Migrate Custom Blog to Jekyll and Disqus

20 Jan 2011

I wrote my blog system by myself about 3 years ago, using rails. It's good, but not cool enough, I just need some changes to make my blog better. After googling, I found jekyll, which is a simple, blog aware, static site generator, that means no databases and much less resources wanted, sounds great.

Build a Blog by Jekyll

Then I began to build the new blog system by jekyll two weeks ago. It's really easy to install and use, check the document here. As you know, I'm a developer, of course I install the pygments for code highlight. But there are several limitations for the default jekyll.

  1. no category section on sidebar.
  2. no archive section on sidebar.
  3. no categroy page, which lists the posts in that category.
  4. no monthly archive page, which list posts by month.
  5. no comments, yep, it generates a static website.
  6. can't display liquid codes on post.(Use literal tag to display liquid codes)

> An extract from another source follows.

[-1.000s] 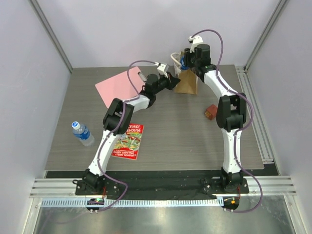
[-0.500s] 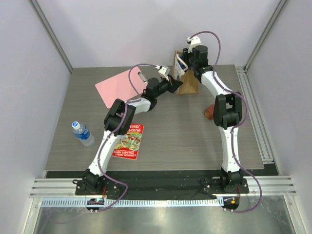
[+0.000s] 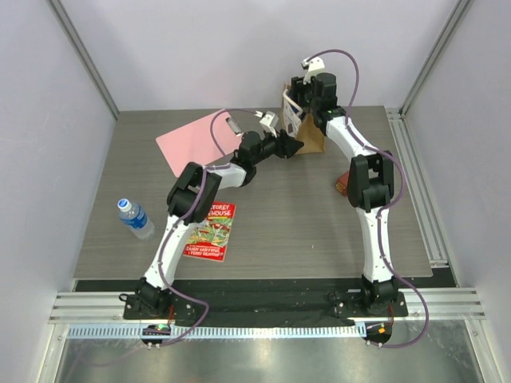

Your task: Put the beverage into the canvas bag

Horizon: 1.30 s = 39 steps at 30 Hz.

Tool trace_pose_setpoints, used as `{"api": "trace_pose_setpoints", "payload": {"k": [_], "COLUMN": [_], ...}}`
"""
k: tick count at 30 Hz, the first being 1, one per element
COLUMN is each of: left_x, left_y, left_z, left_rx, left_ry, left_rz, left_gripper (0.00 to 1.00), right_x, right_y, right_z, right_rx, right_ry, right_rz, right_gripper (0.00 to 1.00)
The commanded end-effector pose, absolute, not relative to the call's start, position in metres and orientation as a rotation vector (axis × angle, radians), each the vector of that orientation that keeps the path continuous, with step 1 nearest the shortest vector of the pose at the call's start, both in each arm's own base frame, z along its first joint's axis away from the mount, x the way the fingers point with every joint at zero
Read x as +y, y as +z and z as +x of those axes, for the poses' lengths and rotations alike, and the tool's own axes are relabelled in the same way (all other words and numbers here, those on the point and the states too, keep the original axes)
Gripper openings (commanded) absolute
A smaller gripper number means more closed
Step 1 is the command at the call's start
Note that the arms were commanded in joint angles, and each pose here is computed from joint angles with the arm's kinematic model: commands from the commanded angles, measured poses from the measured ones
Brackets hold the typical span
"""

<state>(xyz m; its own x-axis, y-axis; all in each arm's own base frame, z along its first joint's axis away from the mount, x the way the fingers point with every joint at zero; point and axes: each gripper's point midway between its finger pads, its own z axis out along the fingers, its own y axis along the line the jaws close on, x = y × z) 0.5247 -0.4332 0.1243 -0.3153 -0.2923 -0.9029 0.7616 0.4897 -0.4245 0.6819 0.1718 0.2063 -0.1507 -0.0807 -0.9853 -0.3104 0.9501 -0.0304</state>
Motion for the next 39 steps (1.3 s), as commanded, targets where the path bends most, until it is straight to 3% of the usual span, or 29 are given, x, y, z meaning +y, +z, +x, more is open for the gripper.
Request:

Like rails, jekyll supports plugins and extensions so that we can extend it as we want. Originally I planed to host my blog on github, but I found github doesn't support any plugins and extensions, it only supports the default official jekyll. Bad news, I have to host it on my own server with jekyll extensions, it's not a big problem.

The best extesion of jekyll I found is jekyll_ext, it provides a really flexible way to extend jekyll. The author also shares his jekyll extensions using jekyll_ext. I forked the extensions to fix the generation of archive page and add the archive section on sidebar.

OK, let me show how to fix the above limitation with my forked extension.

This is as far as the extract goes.